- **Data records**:
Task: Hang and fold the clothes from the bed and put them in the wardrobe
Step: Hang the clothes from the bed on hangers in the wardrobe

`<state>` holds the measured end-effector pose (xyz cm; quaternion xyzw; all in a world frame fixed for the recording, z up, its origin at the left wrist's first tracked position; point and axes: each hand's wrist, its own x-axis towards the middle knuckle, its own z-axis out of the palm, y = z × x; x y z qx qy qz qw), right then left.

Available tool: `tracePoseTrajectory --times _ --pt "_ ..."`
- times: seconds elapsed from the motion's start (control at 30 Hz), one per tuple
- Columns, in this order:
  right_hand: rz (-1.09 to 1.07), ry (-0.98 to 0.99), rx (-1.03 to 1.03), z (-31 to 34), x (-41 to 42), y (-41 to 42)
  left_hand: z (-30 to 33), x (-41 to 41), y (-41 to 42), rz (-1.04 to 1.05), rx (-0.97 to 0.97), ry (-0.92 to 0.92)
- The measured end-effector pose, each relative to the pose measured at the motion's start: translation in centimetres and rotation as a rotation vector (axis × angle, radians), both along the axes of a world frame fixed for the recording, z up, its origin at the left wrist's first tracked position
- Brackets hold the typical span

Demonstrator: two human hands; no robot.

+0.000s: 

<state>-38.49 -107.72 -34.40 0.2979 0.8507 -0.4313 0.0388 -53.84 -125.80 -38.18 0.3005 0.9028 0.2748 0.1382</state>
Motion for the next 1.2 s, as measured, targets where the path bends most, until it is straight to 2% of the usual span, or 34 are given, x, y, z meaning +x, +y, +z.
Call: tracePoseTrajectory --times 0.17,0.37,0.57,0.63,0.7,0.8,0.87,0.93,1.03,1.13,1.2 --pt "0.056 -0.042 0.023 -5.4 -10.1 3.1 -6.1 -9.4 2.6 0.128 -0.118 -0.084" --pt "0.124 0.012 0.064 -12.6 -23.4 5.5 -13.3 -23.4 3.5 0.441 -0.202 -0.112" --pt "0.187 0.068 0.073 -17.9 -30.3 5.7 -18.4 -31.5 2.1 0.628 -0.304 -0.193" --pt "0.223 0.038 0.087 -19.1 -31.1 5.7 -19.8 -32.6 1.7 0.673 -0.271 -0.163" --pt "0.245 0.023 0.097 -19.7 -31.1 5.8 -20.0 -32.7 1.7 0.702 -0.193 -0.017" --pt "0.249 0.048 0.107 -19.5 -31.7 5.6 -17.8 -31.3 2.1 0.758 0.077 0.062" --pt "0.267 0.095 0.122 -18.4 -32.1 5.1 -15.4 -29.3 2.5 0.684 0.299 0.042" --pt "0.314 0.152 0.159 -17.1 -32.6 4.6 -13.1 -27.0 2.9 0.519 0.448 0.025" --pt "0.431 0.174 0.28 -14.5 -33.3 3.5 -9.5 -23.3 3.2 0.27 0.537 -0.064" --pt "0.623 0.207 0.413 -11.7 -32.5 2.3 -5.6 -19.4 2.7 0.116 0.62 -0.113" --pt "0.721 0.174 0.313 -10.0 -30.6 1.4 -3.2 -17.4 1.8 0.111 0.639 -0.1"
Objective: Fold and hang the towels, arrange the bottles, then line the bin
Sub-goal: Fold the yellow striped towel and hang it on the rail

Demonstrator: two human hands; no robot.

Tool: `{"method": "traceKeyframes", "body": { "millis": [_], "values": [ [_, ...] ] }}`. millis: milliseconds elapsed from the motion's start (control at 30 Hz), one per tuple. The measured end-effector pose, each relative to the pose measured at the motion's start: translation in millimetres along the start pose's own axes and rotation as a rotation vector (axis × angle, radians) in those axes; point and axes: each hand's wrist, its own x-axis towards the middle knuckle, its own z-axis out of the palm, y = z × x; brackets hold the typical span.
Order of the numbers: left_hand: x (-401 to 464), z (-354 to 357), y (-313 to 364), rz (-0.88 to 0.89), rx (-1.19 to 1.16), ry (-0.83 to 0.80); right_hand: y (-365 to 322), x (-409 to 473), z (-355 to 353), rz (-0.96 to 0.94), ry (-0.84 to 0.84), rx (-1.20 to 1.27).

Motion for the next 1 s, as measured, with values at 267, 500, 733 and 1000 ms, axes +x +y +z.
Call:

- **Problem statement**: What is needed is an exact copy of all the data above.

- **Solution for this problem**:
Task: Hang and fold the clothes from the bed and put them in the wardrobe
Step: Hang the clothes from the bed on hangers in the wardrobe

`<state>` holds the measured end-effector pose (xyz cm; quaternion xyzw; all in a world frame fixed for the recording, z up, its origin at the left wrist's first tracked position; point and axes: each hand's wrist, its own x-axis towards the middle knuckle, its own z-axis out of the palm, y = z × x; x y z qx qy qz qw), right then left.

Available tool: `tracePoseTrajectory --times _ --pt "_ ..."`
- times: seconds elapsed from the motion's start (control at 30 Hz), one per tuple
- Columns, in this order:
  right_hand: rz (-1.09 to 1.07), ry (-0.98 to 0.99), rx (-1.03 to 1.03), z (-31 to 34), x (-41 to 42), y (-41 to 42)
  left_hand: z (-30 to 33), x (-41 to 41), y (-41 to 42), rz (-1.04 to 1.05), rx (-0.97 to 0.97), ry (-0.92 to 0.92)
- The measured end-effector pose, each relative to the pose measured at the motion's start: translation in centimetres and rotation as a rotation vector (axis × angle, radians), both along the axes of a world frame fixed for the recording, z up, its origin at the left wrist's first tracked position
- Brackets hold the typical span

Demonstrator: two human hands; no robot.

+0.000s: 

<state>-38.49 -107.72 -34.40 0.2979 0.8507 -0.4313 0.0388 -53.84 -125.80 -38.18 0.3005 0.9028 0.2748 0.1382</state>
Motion for the next 1.2 s, as measured, targets where the path bends most, until it is straight to 2% of the usual span, or 34 are given, x, y, z meaning +x, +y, +z.
Call: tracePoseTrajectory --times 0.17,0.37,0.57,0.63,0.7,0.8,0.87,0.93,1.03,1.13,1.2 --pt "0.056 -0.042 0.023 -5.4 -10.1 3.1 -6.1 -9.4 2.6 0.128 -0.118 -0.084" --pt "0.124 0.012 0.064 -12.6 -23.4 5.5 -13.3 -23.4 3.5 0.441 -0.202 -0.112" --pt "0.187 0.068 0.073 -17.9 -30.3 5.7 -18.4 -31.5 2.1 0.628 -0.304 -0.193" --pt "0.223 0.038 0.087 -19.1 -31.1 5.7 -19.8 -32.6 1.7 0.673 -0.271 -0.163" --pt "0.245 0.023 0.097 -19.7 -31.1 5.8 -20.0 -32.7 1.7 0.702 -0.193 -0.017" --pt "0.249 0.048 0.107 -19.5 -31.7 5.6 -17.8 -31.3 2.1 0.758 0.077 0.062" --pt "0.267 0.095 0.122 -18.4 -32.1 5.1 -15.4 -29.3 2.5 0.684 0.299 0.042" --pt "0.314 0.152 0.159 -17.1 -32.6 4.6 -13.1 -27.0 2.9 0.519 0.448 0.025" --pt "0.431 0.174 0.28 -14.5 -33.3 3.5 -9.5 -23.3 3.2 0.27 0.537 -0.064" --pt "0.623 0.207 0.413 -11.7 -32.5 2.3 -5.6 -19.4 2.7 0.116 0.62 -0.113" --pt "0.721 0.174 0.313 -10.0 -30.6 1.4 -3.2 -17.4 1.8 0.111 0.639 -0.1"
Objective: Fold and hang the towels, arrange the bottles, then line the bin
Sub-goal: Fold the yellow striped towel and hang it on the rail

Demonstrator: two human hands; no robot.

Tool: `{"method": "traceKeyframes", "body": { "millis": [_], "values": [ [_, ...] ] }}`. millis: milliseconds elapsed from the motion's start (control at 30 Hz), one per tuple. The measured end-effector pose, each relative to the pose measured at the motion's start: translation in millimetres along the start pose's own axes and rotation as a rotation vector (axis × angle, radians) in those axes; point and axes: each hand's wrist, its own x-axis towards the middle knuckle, its own z-axis out of the palm, y = z × x; brackets hold the typical span.
Order of the numbers: left_hand: x (-401 to 464), z (-354 to 357), y (-313 to 364), rz (-0.88 to 0.89), rx (-1.19 to 1.16), ry (-0.83 to 0.80); right_hand: y (-365 to 322), x (-409 to 473), z (-355 to 353), rz (-0.96 to 0.94), ry (-0.84 to 0.84), rx (-1.20 to 1.27).

Motion for the next 1 s, as measured, with values at 267, 500, 733 and 1000 ms, axes +x +y +z.
Call:

There is no more to this answer.